BEGIN

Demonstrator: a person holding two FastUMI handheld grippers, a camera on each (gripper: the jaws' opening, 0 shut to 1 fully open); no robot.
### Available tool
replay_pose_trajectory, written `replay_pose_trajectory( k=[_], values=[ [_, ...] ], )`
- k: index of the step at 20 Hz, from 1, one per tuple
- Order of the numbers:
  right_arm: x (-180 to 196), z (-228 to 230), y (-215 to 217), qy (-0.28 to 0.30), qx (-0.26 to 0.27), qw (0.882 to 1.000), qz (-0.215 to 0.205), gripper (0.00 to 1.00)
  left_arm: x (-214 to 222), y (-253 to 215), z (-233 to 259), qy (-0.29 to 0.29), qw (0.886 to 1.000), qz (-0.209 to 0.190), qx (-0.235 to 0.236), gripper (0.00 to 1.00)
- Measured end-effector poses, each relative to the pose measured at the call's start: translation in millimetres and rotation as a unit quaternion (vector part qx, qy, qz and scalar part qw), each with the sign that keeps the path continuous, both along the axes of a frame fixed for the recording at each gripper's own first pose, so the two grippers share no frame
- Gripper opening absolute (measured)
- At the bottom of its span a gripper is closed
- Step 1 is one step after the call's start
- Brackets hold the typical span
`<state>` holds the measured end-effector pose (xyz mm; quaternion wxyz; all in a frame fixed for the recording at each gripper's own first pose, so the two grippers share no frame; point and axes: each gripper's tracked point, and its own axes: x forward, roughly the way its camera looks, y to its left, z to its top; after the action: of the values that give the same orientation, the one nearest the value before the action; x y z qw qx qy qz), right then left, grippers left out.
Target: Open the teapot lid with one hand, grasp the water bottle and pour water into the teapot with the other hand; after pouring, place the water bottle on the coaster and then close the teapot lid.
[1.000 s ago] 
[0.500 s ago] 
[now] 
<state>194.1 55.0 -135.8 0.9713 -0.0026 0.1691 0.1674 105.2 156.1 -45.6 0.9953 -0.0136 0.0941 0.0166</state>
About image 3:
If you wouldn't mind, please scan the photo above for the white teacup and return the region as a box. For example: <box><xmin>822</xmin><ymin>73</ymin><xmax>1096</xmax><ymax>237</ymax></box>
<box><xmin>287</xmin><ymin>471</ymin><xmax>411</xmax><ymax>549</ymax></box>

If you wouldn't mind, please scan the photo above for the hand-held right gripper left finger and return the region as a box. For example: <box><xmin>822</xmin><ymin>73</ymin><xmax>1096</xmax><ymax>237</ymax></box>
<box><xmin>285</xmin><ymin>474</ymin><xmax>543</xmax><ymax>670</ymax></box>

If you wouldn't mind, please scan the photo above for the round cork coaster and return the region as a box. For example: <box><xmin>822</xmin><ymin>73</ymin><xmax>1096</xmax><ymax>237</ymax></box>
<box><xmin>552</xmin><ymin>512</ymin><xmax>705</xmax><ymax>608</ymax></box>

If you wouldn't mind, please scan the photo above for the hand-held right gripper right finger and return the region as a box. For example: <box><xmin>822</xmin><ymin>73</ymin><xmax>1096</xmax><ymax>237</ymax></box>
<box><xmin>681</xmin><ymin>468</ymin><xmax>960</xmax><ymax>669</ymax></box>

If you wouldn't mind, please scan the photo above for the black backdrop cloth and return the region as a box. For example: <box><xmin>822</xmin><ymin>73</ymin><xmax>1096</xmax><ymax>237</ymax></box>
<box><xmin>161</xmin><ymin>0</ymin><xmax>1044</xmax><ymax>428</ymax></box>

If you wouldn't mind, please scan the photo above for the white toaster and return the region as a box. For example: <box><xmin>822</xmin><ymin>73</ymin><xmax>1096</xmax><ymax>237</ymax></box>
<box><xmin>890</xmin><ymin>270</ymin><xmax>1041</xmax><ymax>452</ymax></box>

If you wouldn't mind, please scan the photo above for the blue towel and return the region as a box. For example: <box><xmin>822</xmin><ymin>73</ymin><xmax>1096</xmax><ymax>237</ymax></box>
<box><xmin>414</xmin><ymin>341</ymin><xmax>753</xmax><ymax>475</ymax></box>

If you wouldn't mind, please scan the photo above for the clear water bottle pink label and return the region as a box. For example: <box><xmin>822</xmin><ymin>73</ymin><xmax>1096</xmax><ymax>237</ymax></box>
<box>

END

* _Exercise details_: What is the number of lines in the listing above that contain the string "opening"? Give only the number.

* _Written answer_: 2